Background and importance Chemicals are subject to mandatory requirements for hazardous substances (GHS; Globally Harmonized System of Classification and Labelling of Chemicals). By contrast, references to measures to protect hospital staff from the hazardous aspects of drugs such as cancerogenicity, mutagenicity or reproductive toxicity (CMR) in the summaries of product characteristics (SPCs) are meagre; intuitive concepts for nurses in a hospital are scarce.
Aim and objectives The aim of this project was first to establish a concept, which assessed the hazards to staff while handling CMR-drugs and second to define appropriate measures based on this, which minimise the exposure to substances with CMR-potential.
Materials and methods To achieve this, an assessment of the intrinsic risk potential of the substances used therapeutically in the hospital was conducted (1; 2). After this, the activities using the different dosage forms of CMR-drugs were evaluated and measures for exposure minimisation were specified accordingly.
Results The drugs with CMR-potential have been marked in the drug administration guides provided by the hospital pharmacy of the hospital pharmacy. Additionally, the activities, paired with the diverse dosage forms, have been classified in risk categories from 1 (highest) to 6 (lowest) (own classification; presented as pyramid and flow-chart).
Measures to minimise the risk for staff while handling CMR-drugs were specified according to the STOP principle: substitution, technical/organisational/personal protection measures. The latter are dependent on the classification of the ‘dosage form/activity’ in the risk categories determined by the hospital pharmacy.

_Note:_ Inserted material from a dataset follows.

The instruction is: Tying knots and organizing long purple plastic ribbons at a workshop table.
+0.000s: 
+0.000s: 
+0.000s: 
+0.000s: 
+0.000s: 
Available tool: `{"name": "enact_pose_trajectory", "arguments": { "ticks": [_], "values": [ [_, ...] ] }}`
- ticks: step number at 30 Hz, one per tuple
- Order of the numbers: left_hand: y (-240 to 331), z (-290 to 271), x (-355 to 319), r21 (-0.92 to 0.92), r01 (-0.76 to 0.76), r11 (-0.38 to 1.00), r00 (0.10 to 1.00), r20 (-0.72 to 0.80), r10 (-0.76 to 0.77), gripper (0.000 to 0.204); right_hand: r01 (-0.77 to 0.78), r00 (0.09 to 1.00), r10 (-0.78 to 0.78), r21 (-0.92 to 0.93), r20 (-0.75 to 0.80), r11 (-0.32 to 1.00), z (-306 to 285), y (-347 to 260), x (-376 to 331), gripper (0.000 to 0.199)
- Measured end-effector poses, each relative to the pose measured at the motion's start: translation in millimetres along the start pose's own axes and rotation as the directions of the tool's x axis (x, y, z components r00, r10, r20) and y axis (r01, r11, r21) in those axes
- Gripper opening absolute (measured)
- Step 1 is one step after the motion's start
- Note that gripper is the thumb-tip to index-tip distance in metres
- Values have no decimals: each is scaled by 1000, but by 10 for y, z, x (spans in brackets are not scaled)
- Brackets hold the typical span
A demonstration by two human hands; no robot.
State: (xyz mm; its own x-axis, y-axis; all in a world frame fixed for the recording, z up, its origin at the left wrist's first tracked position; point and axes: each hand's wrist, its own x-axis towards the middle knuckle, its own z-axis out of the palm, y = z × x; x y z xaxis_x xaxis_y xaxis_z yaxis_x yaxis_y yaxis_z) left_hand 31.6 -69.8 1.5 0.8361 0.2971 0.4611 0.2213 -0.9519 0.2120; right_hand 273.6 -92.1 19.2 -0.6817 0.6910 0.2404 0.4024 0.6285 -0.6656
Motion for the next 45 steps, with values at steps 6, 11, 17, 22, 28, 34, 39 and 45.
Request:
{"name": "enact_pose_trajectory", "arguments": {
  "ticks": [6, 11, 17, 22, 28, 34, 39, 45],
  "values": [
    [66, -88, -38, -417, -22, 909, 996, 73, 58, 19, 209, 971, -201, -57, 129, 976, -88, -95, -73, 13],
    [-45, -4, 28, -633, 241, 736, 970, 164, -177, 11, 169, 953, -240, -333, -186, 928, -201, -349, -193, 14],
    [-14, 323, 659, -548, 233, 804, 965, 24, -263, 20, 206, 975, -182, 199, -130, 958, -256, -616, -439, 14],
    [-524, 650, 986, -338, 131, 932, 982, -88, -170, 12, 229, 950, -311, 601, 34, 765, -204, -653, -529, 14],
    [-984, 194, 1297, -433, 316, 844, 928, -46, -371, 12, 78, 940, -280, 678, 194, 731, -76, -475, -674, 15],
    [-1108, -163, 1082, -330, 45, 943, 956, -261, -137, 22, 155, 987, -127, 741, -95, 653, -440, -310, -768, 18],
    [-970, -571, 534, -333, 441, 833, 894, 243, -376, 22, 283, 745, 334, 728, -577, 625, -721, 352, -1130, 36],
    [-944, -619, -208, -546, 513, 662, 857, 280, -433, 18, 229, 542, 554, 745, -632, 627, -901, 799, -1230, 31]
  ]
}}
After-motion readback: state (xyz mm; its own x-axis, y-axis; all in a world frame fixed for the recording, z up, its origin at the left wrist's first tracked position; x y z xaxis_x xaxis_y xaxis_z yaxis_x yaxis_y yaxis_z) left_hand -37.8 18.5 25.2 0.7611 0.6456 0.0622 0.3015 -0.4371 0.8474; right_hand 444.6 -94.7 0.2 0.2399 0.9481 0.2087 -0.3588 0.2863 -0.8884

Conclusion and relevance This procedure for the risk assessment of drugs with CMR-potential and the introduction of safety measures depending on the classification of dosage form/activity in risk categories results in a minimisation of the risk to staff while handling these drugs. The risk, which is per definition the product of the risk potential and exposure, tends towards zero with the introduced measures.
References and/or acknowledgements We thank E Whittome for the very helpful translation of this abstract and B Kissling and P Massarotto for the intense discussions.